■ **What you need to do**: Repeat word for word everything from the line containing "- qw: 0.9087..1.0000" to the end of the listing, first and last lines included, and only that.

■ **Material provided**:
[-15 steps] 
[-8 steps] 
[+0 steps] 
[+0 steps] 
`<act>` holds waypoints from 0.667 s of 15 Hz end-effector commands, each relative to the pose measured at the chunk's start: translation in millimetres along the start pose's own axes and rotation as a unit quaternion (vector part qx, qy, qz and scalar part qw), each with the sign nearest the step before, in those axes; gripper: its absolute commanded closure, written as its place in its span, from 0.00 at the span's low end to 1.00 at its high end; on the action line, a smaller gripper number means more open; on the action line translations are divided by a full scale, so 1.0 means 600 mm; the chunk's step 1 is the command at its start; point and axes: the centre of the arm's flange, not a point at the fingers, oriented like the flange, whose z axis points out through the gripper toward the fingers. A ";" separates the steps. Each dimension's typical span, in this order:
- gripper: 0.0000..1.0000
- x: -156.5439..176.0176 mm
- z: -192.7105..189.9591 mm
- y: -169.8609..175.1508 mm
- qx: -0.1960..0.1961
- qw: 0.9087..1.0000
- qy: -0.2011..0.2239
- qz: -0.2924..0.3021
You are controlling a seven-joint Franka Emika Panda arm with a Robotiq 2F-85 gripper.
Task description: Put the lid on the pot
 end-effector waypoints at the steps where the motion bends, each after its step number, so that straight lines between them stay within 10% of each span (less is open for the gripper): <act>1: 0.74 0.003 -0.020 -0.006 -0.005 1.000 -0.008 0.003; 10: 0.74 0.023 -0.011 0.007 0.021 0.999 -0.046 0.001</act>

■ **Reply to the task**:
- qw: 0.9087..1.0000
- qy: -0.2011..0.2239
- qz: -0.2924..0.3021
You are controlling a seven-joint Franka Emika Panda arm with a Robotiq 2F-85 gripper.
Task description: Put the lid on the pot
 end-effector waypoints at the steps where the motion bends, each after its step number, so that straight lines between them stay within 10% of each span (less is open for the gripper): <act>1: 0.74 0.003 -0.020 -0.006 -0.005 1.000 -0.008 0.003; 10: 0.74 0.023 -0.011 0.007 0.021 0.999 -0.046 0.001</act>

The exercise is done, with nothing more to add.